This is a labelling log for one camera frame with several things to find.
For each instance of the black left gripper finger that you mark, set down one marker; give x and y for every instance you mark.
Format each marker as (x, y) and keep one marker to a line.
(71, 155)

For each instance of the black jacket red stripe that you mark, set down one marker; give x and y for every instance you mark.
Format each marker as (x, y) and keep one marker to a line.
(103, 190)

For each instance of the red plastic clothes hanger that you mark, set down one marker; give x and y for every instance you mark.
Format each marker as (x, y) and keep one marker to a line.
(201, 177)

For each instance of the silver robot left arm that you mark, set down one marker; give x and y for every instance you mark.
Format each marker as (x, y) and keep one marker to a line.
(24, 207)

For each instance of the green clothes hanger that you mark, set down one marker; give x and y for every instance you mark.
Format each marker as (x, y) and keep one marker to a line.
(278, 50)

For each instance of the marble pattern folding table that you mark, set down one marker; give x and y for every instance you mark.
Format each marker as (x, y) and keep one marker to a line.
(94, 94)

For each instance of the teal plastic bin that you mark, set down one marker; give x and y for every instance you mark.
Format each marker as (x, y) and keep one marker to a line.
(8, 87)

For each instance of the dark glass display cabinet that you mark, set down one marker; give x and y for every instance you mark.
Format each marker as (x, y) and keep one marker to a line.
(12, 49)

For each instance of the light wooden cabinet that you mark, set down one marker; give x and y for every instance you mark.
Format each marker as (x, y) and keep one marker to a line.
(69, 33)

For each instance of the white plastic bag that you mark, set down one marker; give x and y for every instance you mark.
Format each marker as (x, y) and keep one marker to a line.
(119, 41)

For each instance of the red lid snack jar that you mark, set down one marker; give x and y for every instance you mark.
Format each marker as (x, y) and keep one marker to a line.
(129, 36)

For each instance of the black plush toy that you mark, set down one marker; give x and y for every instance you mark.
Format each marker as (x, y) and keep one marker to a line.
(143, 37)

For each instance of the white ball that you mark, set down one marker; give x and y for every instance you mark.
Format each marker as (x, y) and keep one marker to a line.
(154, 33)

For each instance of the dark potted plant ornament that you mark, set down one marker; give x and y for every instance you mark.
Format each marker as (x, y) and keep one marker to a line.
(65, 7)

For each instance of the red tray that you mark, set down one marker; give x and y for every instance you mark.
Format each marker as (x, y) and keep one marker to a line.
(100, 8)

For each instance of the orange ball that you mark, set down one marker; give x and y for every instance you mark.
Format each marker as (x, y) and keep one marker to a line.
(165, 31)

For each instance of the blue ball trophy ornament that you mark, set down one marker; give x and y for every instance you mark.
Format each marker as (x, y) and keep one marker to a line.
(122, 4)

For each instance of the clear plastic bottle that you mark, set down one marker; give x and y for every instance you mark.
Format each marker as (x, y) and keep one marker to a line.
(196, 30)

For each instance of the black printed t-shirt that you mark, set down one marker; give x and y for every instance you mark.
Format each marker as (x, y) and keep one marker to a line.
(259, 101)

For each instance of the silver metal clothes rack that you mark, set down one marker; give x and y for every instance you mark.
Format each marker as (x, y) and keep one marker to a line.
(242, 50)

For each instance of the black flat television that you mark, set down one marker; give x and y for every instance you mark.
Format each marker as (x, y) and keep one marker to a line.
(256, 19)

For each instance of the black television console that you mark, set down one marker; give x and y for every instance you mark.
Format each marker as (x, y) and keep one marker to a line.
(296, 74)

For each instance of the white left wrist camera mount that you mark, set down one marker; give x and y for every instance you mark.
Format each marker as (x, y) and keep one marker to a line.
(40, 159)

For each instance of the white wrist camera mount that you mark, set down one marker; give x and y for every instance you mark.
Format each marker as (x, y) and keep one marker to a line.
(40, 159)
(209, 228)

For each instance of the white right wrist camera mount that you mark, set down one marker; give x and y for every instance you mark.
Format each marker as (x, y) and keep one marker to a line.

·····

**EXERCISE PROMPT**
Retype all of the data exactly, so that nothing differs from what is given.

**COMPLETED EXERCISE**
This is a labelling log for one camera frame with several things to find.
For each instance of the black left gripper finger that you mark, set down one marker; give x and y for every instance you mark.
Format each marker as (x, y) and keep one marker to a line.
(71, 155)

For each instance of the black jacket red stripe that you mark, set down one marker; give x and y for every instance you mark.
Format each marker as (x, y) and keep one marker to a line.
(103, 190)

For each instance of the red plastic clothes hanger that you mark, set down one marker; give x and y for every instance you mark.
Format each marker as (x, y) and keep one marker to a line.
(201, 177)

For each instance of the silver robot left arm that you mark, set down one marker; give x and y for every instance you mark.
Format each marker as (x, y) and keep one marker to a line.
(24, 207)

For each instance of the green clothes hanger that you mark, set down one marker; give x and y for every instance you mark.
Format each marker as (x, y) and keep one marker to a line.
(278, 50)

For each instance of the marble pattern folding table that you mark, set down one marker; give x and y for every instance you mark.
Format each marker as (x, y) and keep one marker to a line.
(94, 94)

For each instance of the teal plastic bin that you mark, set down one marker; give x and y for every instance you mark.
Format each marker as (x, y) and keep one marker to a line.
(8, 87)

For each instance of the dark glass display cabinet that you mark, set down one marker; give x and y for every instance you mark.
Format each marker as (x, y) and keep one marker to a line.
(12, 49)

For each instance of the light wooden cabinet that you mark, set down one marker; give x and y for every instance you mark.
Format each marker as (x, y) and keep one marker to a line.
(69, 33)

For each instance of the white plastic bag that you mark, set down one marker; give x and y for every instance you mark.
Format each marker as (x, y) and keep one marker to a line.
(119, 41)

For each instance of the red lid snack jar that you mark, set down one marker; give x and y for every instance you mark.
Format each marker as (x, y) and keep one marker to a line.
(129, 36)

For each instance of the black plush toy that you mark, set down one marker; give x and y for every instance you mark.
Format each marker as (x, y) and keep one marker to a line.
(143, 37)

For each instance of the white ball that you mark, set down one marker; give x and y for every instance you mark.
Format each marker as (x, y) and keep one marker to a line.
(154, 33)

For each instance of the dark potted plant ornament that you mark, set down one marker; give x and y for every instance you mark.
Format each marker as (x, y) and keep one marker to a line.
(65, 7)

For each instance of the red tray that you mark, set down one marker; give x and y for every instance you mark.
Format each marker as (x, y) and keep one marker to a line.
(100, 8)

For each instance of the orange ball that you mark, set down one marker; give x and y for every instance you mark.
Format each marker as (x, y) and keep one marker to a line.
(165, 31)

For each instance of the blue ball trophy ornament that you mark, set down one marker; give x and y for every instance you mark.
Format each marker as (x, y) and keep one marker to a line.
(122, 4)

For each instance of the clear plastic bottle that you mark, set down one marker; give x and y for every instance you mark.
Format each marker as (x, y) and keep one marker to a line.
(196, 30)

For each instance of the black printed t-shirt that you mark, set down one marker; give x and y for every instance you mark.
Format each marker as (x, y) and keep one marker to a line.
(259, 101)

For each instance of the silver metal clothes rack that you mark, set down one marker; give x and y for every instance you mark.
Format each marker as (x, y) and keep one marker to a line.
(242, 50)

For each instance of the black flat television that you mark, set down one marker; give x and y for every instance you mark.
Format each marker as (x, y) and keep one marker to a line.
(256, 19)

For each instance of the black television console that you mark, set down one marker; give x and y for every instance you mark.
Format each marker as (x, y) and keep one marker to a line.
(296, 74)

For each instance of the white left wrist camera mount that you mark, set down one marker; give x and y for every instance you mark.
Format each marker as (x, y) and keep one marker to a line.
(40, 159)

For each instance of the white wrist camera mount that you mark, set down one marker; give x and y for every instance you mark.
Format each marker as (x, y) and keep one marker to a line.
(40, 159)
(209, 228)

For each instance of the white right wrist camera mount that you mark, set down one marker; give x and y for every instance you mark.
Format each marker as (x, y) and keep one marker to a line.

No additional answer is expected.